# Sentiment Analysis

Here, we have created a model using Naive Bayes Classifier to classify a text as positive, negative or neutral.


First import all the libraries you will use.

In [49]:
import nltk

nltk.download('wordnet')
nltk.download('averaged_perceptron_tagger')

nltk.download('punkt')
nltk.download('twitter_samples')

[nltk_data] Downloading package wordnet to
[nltk_data]     C:\Users\hp\AppData\Roaming\nltk_data...
[nltk_data]   Package wordnet is already up-to-date!
[nltk_data] Downloading package averaged_perceptron_tagger to
[nltk_data]     C:\Users\hp\AppData\Roaming\nltk_data...
[nltk_data]   Package averaged_perceptron_tagger is already up-to-
[nltk_data]       date!
[nltk_data] Downloading package punkt to
[nltk_data]     C:\Users\hp\AppData\Roaming\nltk_data...
[nltk_data]   Package punkt is already up-to-date!
[nltk_data] Downloading package twitter_samples to
[nltk_data]     C:\Users\hp\AppData\Roaming\nltk_data...
[nltk_data]   Package twitter_samples is already up-to-date!


True

For training our model, we have used nltk's twitter dataset.


In [50]:
from nltk.corpus import twitter_samples

positive_tweet_tokens = twitter_samples.tokenized('positive_tweets.json')[:1500]
negative_tweet_tokens = twitter_samples.tokenized('negative_tweets.json')[:1500]
neutral_tweet_tokens = twitter_samples.tokenized('tweets.20150430-223406.json')[:3000]



In [51]:
print(len(positive_tweet_tokens))
print(len(negative_tweet_tokens))
print(len(neutral_tweet_tokens))

1500
1500
3000


In [52]:
def get_data_model(cleaned_tokens_list):
    for tokens in cleaned_tokens_list:
        yield dict([token, True] for token in tokens)

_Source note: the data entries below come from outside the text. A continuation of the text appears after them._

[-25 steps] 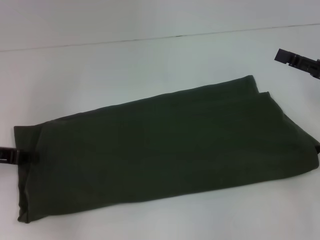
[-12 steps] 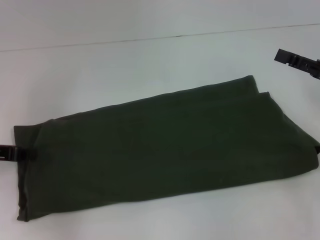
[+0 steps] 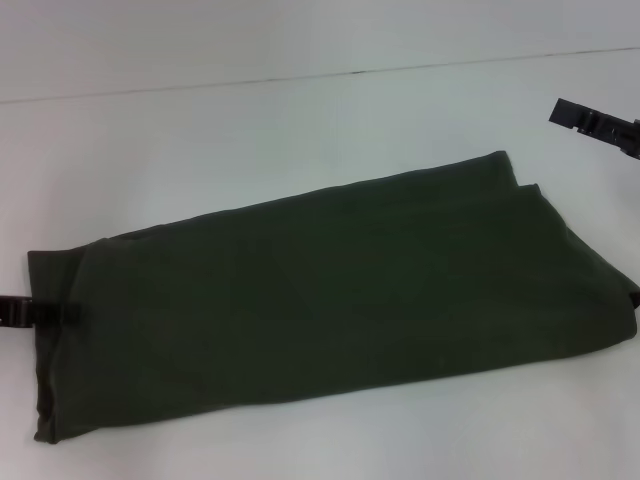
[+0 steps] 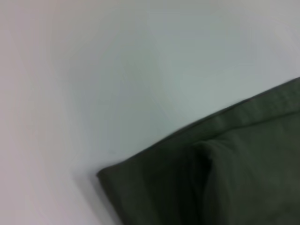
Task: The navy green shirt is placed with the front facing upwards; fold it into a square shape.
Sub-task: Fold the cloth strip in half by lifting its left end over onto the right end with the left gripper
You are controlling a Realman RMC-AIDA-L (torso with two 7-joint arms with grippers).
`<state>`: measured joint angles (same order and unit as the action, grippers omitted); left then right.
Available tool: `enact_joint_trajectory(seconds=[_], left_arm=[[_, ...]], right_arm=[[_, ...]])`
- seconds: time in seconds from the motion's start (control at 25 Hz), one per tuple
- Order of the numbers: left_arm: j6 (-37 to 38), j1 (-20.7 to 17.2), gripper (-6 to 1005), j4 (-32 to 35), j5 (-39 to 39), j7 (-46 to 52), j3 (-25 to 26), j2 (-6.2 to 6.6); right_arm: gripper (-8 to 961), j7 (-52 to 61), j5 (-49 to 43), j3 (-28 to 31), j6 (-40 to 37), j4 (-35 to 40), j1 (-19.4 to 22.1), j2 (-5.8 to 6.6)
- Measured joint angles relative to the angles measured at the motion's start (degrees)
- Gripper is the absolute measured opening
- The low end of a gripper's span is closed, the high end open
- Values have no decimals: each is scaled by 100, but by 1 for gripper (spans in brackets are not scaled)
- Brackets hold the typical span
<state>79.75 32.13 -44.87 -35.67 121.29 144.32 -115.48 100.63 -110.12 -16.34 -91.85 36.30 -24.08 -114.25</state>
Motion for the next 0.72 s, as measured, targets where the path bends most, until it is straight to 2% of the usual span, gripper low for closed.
enact_joint_trajectory(seconds=[0.36,0.64,0.72], left_arm=[[-96,-72,506,-142,-12,-2,177,43],[-45,-76,659,-83,19,-22,128,60],[-41,-76,658,-71,21,-25,109,62]], right_arm=[[908,0,0,0,5,0,0,0],[908,0,0,0,28,0,-21,0],[908,0,0,0,28,0,-25,0]])
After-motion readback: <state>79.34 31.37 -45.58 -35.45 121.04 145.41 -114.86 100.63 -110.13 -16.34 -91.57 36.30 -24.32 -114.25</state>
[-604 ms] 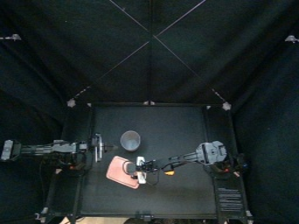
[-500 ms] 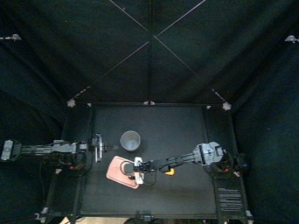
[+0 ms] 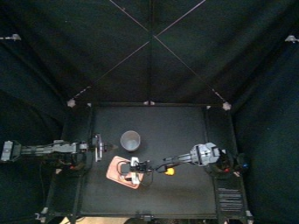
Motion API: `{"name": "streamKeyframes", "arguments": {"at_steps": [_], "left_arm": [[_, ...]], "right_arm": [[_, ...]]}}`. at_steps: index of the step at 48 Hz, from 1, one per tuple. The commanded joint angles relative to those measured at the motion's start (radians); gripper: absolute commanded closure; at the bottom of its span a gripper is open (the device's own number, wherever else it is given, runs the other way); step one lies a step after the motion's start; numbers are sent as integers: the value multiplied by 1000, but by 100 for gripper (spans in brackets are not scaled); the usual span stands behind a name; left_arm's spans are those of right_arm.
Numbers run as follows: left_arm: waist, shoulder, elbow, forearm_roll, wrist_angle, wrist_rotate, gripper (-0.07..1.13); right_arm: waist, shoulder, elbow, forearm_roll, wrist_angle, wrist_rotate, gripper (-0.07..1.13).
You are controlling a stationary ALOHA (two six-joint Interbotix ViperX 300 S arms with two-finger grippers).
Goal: Pick the onion then place it on the pink plate
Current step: Drop onion on the pink plate and return to neutral
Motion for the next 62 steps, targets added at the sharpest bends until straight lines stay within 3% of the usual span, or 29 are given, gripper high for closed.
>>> {"name": "streamKeyframes", "arguments": {"at_steps": [1, 16, 31, 62], "left_arm": [[8, 2, -14, -2, -3, -2, 98], [11, 2, -11, -2, -3, 0, 98], [15, 0, -20, 2, -28, 3, 98], [14, -5, -2, 9, -57, 3, 98]], "right_arm": [[-11, -147, 60, -15, -23, -3, 8], [-12, -453, 422, -31, -359, -9, 8], [-74, -655, 715, -109, -695, -12, 8], [-132, -653, 761, -118, -756, -6, 8]]}}
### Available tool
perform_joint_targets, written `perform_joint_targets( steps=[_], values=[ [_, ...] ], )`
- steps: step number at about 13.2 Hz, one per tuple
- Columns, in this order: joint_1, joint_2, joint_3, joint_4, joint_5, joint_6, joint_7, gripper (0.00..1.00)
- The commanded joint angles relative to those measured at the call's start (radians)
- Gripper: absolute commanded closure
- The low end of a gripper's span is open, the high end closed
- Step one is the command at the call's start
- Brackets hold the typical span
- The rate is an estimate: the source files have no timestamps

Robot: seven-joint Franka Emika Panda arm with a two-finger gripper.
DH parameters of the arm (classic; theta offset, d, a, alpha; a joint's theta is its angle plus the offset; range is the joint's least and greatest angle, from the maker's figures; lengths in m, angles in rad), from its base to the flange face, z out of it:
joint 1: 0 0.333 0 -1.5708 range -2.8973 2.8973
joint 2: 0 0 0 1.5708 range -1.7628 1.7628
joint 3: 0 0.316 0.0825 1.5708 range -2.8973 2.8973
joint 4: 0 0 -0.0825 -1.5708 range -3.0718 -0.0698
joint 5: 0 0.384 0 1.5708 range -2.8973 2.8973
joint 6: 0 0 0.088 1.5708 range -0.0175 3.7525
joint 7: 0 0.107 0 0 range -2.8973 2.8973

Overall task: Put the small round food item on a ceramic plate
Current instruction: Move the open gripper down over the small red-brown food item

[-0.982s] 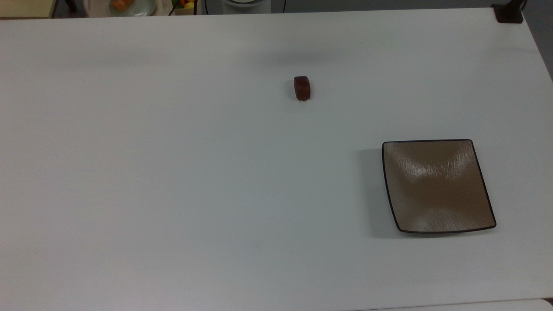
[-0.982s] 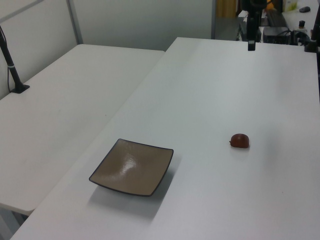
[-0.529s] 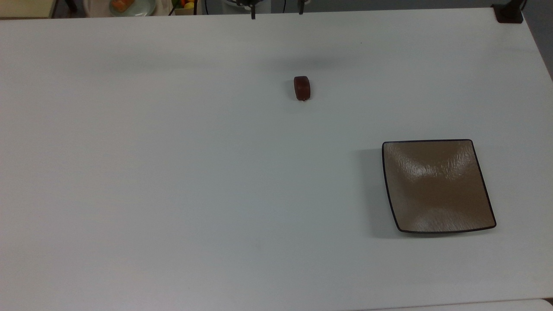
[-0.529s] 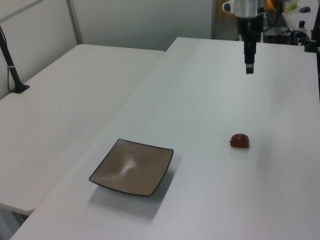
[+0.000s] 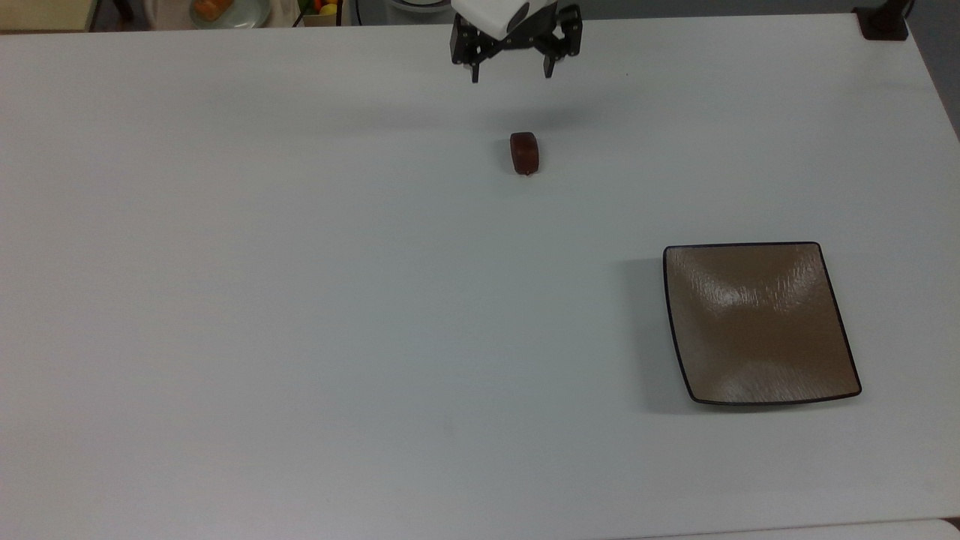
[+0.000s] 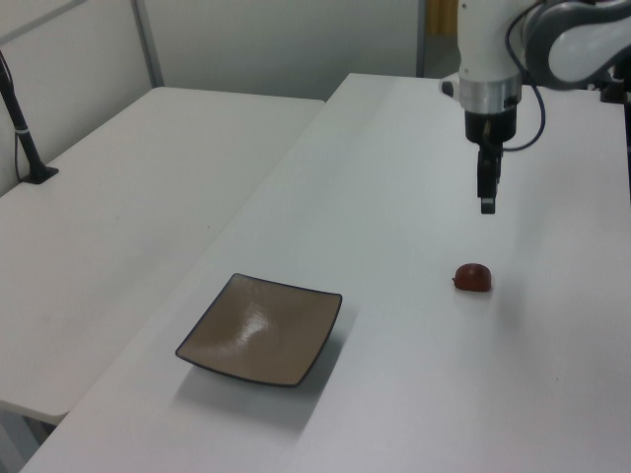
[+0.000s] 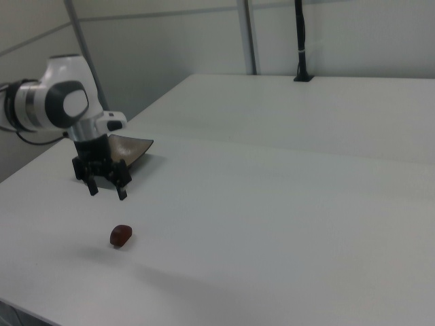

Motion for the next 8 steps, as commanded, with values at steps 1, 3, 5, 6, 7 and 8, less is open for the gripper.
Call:
perform_joint_targets(
  steps=[1, 3, 5, 6, 7, 8],
  values=[
    [0.028, 0.021, 0.000, -0.080, 0.008, 0.122, 0.066, 0.00],
    [0.031, 0.053, 0.000, -0.085, 0.008, 0.160, 0.077, 0.00],
    [0.042, 0.084, 0.000, -0.091, 0.007, 0.193, 0.077, 0.00],
    [0.047, 0.095, 0.000, -0.091, 0.007, 0.194, 0.077, 0.00],
    [0.048, 0.112, 0.000, -0.091, 0.005, 0.197, 0.077, 0.00],
    [0.062, 0.130, 0.000, -0.091, -0.009, 0.210, 0.077, 0.00]
  ],
)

The functions below - clean() and lemmatize_sentence() help in cleaning out the data to remove stopwords, urls, single-character tokens, punctuations. 

We do this using regex and WordNetLemmatizer.

Since lemmatization returns an actual word of the language, it takes a lot of time to process.


In [53]:
import re, string
from nltk.tag import pos_tag
from nltk.stem.wordnet import WordNetLemmatizer
from nltk.corpus import stopwords
nltk.download('stopwords')

[nltk_data] Downloading package stopwords to
[nltk_data]     C:\Users\hp\AppData\Roaming\nltk_data...
[nltk_data]   Package stopwords is already up-to-date!


True

In [54]:
def clean(tokens):
    data_clean = []

    REPLACE_NO_SPACE = re.compile("[.;\!\'\/?,#\"\[\]]")

    for data in tokens:
        token = REPLACE_NO_SPACE.sub("", data.lower())
        token = re.sub('http[s:]//(?:[a-zA-Z]|[0-9]|[$-_@.&+#]|[!*\(\),]|'\
                       '(?:%[0-9a-fA-F][0-9a-fA-F]))+','', token)
        token= re.sub("(@[A-Za-z0-9_]+)","", token)
        token=re.sub("([0-9_]+)","", token)
        if token not in stopwords.words() and len(token)>1 and token not in string.punctuation:
            data_clean.append(token)

    lem = lemmatize_sentence(data_clean)

    return lem


def lemmatize_sentence(tokens):
    lemmatizer = WordNetLemmatizer()
    lemmatized_sentence = []

    for token, tag in pos_tag(tokens):
        #NN - noun, VB - verb
        if tag.startswith("NN"):
            pos = 'n'
        elif tag.startswith('VB'):
            pos = 'v'
        else:
            pos = 'a'
        token = lemmatizer.lemmatize(token, pos)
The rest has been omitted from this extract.